American Catholic bishop (1832–1899)

Thomas Albert Andrew Becker (né Baker; December 30, 1832 – July 29, 1899) was an American prelate of the Catholic Church. He served as the first Bishop of Wilmington (1868–1886) and the sixth Bishop of Savannah (1886–1899).

==Early life and education==
Becker was born Thomas Baker on December 30, 1832, in Pittsburgh, Pennsylvania. He was the second of five children of John and Susan (née Walker) Baker. His parents were natives of County Down, Ireland, who had immigrated to the United States in 1831 and settled in Pittsburgh, where his father operated a hardware store. In 1842, the family moved to a farm in Findley Township in Mercer County.

Becker received his early education at the Albin School, a one-room schoolhouse near his family's home in Mercer County. He later attended the Western University of Pennsylvania (now the University of Pittsburgh) until 1849, when a fire destroyed the university's building. He then briefly attended the newly established Allegheny Institute (now Avery College). In 1850, he enrolled at St. Xavier College in Cincinnati, Ohio, where his older brother Samuel was a student. A year later, however, he left Cincinnati and accepted a teaching position at Martinsburg Academy in Martinsburg (then part of Virginia). At the academy, one of his pupils was John Joseph Kain.

===Conversion and name change===
Becker was raised as a Presbyterian. In 1846, while a student at St. Xavier College in Cincinnati, his brother Samuel converted to Catholicism. Thomas later converted as well, receiving a conditional baptism on May 22, 1853, from Father Andrew Talty in Winchester. He was confirmed by Bishop John McGill on November 6, 1853.

At a Requiem Mass for Becker in 1899, Bishop John Samuel Foley recounted the story behind Becker's conversion:

[Becker] stated that while the boys were one day playing in the school yard of the village school, a Catholic boy among them lost his catechism.
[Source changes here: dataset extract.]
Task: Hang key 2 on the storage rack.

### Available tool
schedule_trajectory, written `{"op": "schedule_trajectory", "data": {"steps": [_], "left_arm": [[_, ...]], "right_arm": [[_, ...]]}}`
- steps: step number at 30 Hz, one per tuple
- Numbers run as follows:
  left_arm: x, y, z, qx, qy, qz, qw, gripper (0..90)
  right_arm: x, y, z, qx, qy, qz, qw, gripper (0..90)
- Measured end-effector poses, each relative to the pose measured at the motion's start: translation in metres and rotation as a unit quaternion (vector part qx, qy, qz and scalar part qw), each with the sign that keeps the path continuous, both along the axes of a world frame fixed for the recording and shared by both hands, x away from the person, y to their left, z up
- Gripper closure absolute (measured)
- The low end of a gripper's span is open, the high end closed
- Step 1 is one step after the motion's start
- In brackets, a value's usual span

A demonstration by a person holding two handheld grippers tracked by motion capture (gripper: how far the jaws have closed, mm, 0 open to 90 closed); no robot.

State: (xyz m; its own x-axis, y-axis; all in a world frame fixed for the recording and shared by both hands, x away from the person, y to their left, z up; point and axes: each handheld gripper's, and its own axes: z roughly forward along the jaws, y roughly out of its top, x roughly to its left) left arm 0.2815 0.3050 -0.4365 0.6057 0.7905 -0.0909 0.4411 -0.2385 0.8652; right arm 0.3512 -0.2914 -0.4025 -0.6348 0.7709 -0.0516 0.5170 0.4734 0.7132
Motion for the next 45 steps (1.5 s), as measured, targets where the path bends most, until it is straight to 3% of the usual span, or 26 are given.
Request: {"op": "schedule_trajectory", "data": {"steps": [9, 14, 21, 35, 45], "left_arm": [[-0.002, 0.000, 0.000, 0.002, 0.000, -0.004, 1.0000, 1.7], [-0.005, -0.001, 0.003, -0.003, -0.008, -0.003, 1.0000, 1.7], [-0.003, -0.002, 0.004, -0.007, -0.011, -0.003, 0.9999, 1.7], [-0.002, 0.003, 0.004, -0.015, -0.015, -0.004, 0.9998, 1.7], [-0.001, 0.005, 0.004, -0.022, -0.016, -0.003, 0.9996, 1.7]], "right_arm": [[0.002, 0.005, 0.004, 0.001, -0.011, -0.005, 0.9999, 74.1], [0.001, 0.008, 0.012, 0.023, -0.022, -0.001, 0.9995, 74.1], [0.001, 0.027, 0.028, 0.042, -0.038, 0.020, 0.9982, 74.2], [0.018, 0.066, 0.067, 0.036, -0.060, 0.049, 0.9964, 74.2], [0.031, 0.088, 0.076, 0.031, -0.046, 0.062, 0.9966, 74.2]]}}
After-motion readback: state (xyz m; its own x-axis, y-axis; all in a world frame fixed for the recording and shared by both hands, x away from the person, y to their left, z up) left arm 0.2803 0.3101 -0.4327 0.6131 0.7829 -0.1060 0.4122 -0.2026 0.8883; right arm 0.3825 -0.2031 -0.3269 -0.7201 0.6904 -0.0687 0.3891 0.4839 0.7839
The future bishop found it and read the simple exposition of Catholic faith contained therein.

According to one of Becker's nephews, Samuel and Thomas's conversion led their father to disown them and demand them to change their last name. Both Samuel and Thomas adopted the Germanized name Becker at their Catholic baptism.

==Priesthood==
In 1855, two years after his conversion, Becker was sent to study for the priesthood at the Pontifical Urban College for the Propagation of the Faith in Rome. During his time there, he once delivered an address to Pope Pius IX in Gaelic. Becker was ordained a priest on June 18, 1859, by the Cardinal Vicar, Costantino Patrizi Naro, at the Lateran Basilica. Later that summer, he received the degree of Doctor of Divinity from the Urban College.

Upon his return to the United States in 1859, Becker served as an assistant at St. Peter's Cathedral in Richmond. In 1860, he was appointed pastor of St. Joseph's Church in Martinsburg, where he succeeded Father Talty (who had baptized him). He oversaw the completion of the church, which was dedicated by Bishop McGill in September 1860.

===Civil War===
During the Civil War, Becker was a strong supporter of the Confederate States of America. He reportedly passed military intelligence to General Stonewall Jackson and helped Colonel John S. Mosby evade capture by Union soldiers. The basement of Becker's church in Martinsburg was used as a stable by Union soldiers, while the sacristy was used to hold prisoners of war. Meanwhile, one of Becker's brothers, Joseph D. Baker, served in the 57th Pennsylvania Infantry Regiment, was taken prisoner at the Battle of Gettysburg, and died at the Andersonville Prison.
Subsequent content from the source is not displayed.